The errors, if not corrected, could cost the Treasury billions of dollars in lost revenues.
According to the Times' account, the inspector general's report says Minerals Management Service Director Johnnie Burton appears to have been informed in early 2004 that deep water Gulf of Mexico leases issued in 1998 and 1999 lacked "price thresholds" or clauses that would have suspended royalty waivers when oil prices exceed $34 per barrel.
Burton told a House panel last year she learned of the problem in early 2006 or late 2005. Interior's handling of the issue has attracted criticism and legislative efforts to ensure companies pay full royalties on those leases. About 45 companies hold 1998-1999 leases that allow "royalty relief" even when prices exceed around $34 per barrel.

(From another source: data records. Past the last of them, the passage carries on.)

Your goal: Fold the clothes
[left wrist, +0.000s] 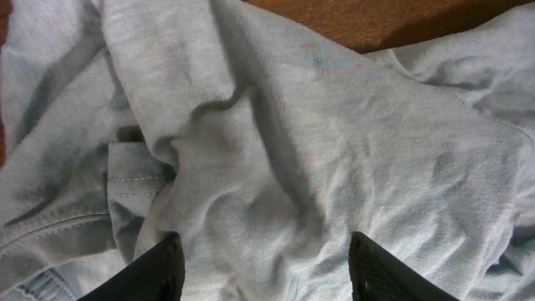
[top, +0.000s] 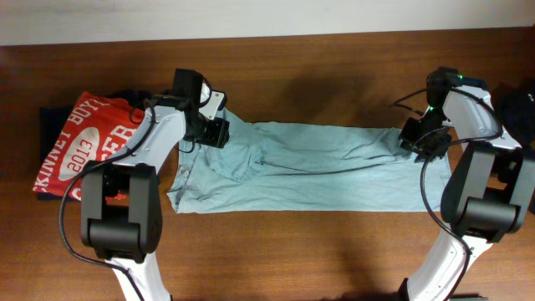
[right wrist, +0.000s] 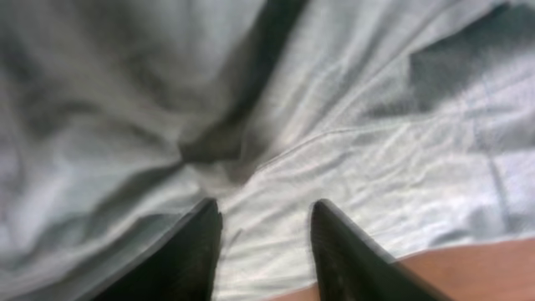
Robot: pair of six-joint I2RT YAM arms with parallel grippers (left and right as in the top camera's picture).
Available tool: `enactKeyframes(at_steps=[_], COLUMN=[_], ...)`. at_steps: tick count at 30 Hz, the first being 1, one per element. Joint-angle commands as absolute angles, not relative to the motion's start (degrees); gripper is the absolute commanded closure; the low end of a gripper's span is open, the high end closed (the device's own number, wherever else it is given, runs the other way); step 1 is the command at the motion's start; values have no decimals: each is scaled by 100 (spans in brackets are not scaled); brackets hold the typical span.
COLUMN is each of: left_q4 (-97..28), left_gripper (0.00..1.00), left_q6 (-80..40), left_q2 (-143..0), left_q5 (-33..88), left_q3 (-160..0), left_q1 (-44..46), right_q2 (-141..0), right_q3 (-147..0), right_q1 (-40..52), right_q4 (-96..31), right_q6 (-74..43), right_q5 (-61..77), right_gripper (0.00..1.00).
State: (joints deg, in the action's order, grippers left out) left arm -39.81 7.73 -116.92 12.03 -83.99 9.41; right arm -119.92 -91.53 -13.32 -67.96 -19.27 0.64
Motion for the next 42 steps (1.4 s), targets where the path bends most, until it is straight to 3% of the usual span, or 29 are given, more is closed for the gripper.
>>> enactKeyframes(at_steps=[1,18,28,33,42], left_q4=[-3988,-3983,-3986,-3986,-3986], left_gripper=[37,37,37,37,37], left_q6=[873,873,871,871,871], left_q2=[-11710,-11710,-11710,-11710,-11710], left_q5=[1221,1203,1203,1203,1203], left_q3=[-8381,-8381,-8381,-8381,-8381], left_q1=[958,958,958,958,958], right_q2=[-11821,-11856,-12105,-12274,-12505], right_q3=[-9260,-9719,-9660,-9655,-9655], right_q1=[-1295,-2591,-2357,-2235,-2257], right_q4=[-6812,-6143,-6060,-5931,-5564], right_q6=[-1865,-1190,-1208,-1249,-1313], right_q5=[-134,836,843,794,607], right_gripper=[52,51,51,44,48])
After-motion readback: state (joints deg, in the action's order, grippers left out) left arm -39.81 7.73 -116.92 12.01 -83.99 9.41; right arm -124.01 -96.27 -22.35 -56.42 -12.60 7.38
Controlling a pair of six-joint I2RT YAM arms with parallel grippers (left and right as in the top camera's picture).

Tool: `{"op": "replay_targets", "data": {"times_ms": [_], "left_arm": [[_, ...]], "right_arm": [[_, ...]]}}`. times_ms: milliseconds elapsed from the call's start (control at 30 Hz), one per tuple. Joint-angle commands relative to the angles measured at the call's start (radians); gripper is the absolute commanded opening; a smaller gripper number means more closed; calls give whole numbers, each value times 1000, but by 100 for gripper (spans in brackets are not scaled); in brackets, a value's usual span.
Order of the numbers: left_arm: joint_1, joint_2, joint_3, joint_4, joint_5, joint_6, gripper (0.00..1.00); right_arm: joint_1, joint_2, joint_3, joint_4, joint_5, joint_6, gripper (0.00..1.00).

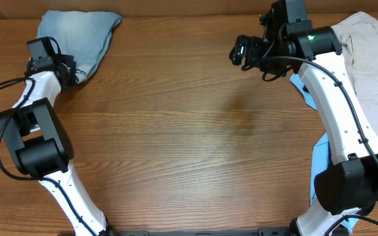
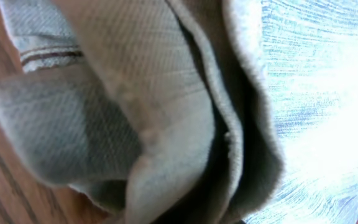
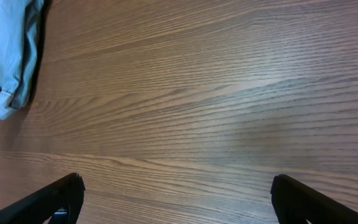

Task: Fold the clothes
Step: 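Carry the folded shorts with the left gripper to the back-left corner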

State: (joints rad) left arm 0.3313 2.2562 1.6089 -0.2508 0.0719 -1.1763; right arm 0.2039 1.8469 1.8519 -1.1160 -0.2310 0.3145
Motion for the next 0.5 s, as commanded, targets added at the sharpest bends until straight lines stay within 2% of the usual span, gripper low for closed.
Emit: {"op": "replay_targets", "data": {"times_ms": [0,133,467], "left_arm": [[33,13,-3,-12,-21,1,16],[72,13,-3,-19,27,-41,15],[131,13,-3,-36,29,-122,16]], "right_arm": [[3,-1,-1,5,5,4,100],[3,-1,-2,6,5,4,100],[3,-1,-1,8,5,4,100]]}}
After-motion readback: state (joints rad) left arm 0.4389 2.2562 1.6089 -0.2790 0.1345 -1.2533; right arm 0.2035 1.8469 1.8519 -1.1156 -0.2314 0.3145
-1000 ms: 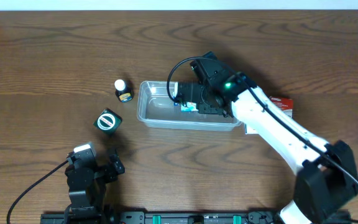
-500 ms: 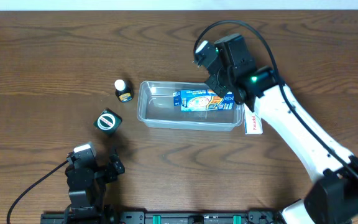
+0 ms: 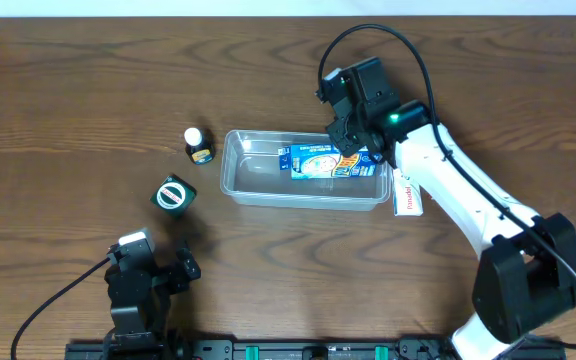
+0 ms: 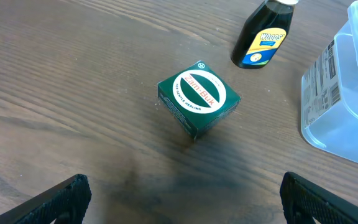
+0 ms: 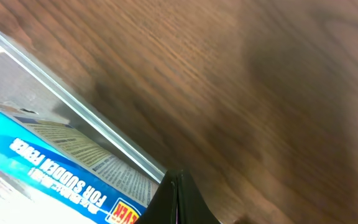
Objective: Pack container
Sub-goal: 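Lower the blue box flat into the container and release, then move the right gripper back to the red medicine box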
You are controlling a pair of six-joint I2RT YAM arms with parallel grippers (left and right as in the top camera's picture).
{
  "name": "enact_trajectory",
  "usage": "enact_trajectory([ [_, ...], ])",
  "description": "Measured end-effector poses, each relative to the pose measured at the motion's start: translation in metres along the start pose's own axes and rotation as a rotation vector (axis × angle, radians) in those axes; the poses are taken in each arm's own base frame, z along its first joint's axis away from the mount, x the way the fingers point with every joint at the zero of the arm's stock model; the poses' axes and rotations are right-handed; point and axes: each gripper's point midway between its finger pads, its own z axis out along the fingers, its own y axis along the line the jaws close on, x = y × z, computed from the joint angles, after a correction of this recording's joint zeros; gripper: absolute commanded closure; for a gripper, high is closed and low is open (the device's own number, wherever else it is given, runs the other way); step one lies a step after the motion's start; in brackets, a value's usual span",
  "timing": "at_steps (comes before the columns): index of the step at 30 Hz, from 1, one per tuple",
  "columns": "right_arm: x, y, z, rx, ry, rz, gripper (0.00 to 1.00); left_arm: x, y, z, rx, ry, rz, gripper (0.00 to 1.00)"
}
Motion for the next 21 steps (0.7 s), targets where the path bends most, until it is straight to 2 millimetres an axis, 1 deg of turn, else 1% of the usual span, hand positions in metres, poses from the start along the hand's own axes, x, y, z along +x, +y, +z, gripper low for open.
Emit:
enact_trajectory([
  [4,0.012,0.004,0.01,-0.02,0.049,0.001,0.99,0.0,0.0,0.0,0.0,0.0,0.0,0.02],
  [8,0.013,0.007,0.012,-0.034,0.054,0.003,0.99,0.0,0.0,0.0,0.0,0.0,0.0,0.02],
  [11,0.017,0.011,0.012,-0.056,0.069,0.004,0.99,0.0,0.0,0.0,0.0,0.0,0.0,0.02],
  [18,0.044,0.026,0.006,-0.11,0.183,-0.004,0.99,0.0,0.0,0.0,0.0,0.0,0.0,0.02],
  [21,0.043,0.037,0.001,-0.122,0.18,-0.026,0.99,0.0,0.0,0.0,0.0,0.0,0.0,0.02],
])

The Clinton administration's mistakes in drafting the 1998 and 1999 contracts could cost the Treasury an estimated $10 billion in coming years. Interior has already reached agreements with five companies -- including Shell, BP and ConocoPhillips -- to ensure payment of royalties on production from these leases occurring after Oct. 1, 2006.
But lawmakers on both sides of the aisle have accused Interior of acting too slowly, a charge that may intensify when the the inspector general's report is released at a Senate Energy and Natural Resources Committee meeting tomorrow. MMS said when announcing the agreements with the five companies that the decision not to seek royalties from past production on these leases would mean around $900 million will not be recovered.
Some lawmakers have criticized Interior's insistence that only voluntary negotiations should occur with companies holding 1998 and 1999 leases and the decision not to seek back payments, calling it a needlessly weak stance.
Democratic legislation the House will vote on tomorrow would take a more aggressive stance -- it would deny new offshore leases to companies that do not agree to inclusion of price thresholds or charge new "conservation of resources" fees.
The various royalty provisions in the bill -- including fees on nonproducing gulf leases -- would raise an excess of $6 billion over 10 years, according to a Congressional Budget Office estimate. Leases issued in 1996 and 1997 included the price thresholds, as do leases issued beginning in 2000 when lower level officials spotted the problem.
Royalty relief stems from mid-1990s legislation aimed at spurring costly deepwater gulf production at a time when oil prices were much lower. Despite problems with the 1998 and 1999 leases, Interior and industry officials say the program has been a success, pointing to the major growth in deep water production in recent years.
But the program will face new criticism later today when Sen. Charles Schumer (D-N.Y.) releases a new Joint Economic Committee study of royalty relief. Schumer chairs the committee.
The Joint Economic Committee report will say that despite costing taxpayers "tens of billions of dollars," royalty relief has not helped reduce oil import reliance, created jobs or lower consumers' energy costs, according to an announcement of the forthcoming study from committee Democrats.
When top officials knew
In September, Burton told a House Government Reform subcommittee investigating the issue that she learned of the problem in late 2005 or early 2006.
But the inspector general report cites several e-mails from March 2004 -- after energy prices had surpassed levels that should have ended the waivers -- by MMS officials working under Burton that discussed the issue, according to the New York Times.
The messages suggest that questions about how to handle the issue were brought to the top officials. It goes on to say that Thomas Readinger, then the associate director, said "he was sure" he discussed the issue with Burton.
In a statement this morning, MSS said: "Director Burton was informed by the IG that an MMS employee had told her earlier about the lack of price thresholds on 98-99 leases. Director Burton responded that if an employee said that to her, it was likely true but she could not remember the event nor the circumstances."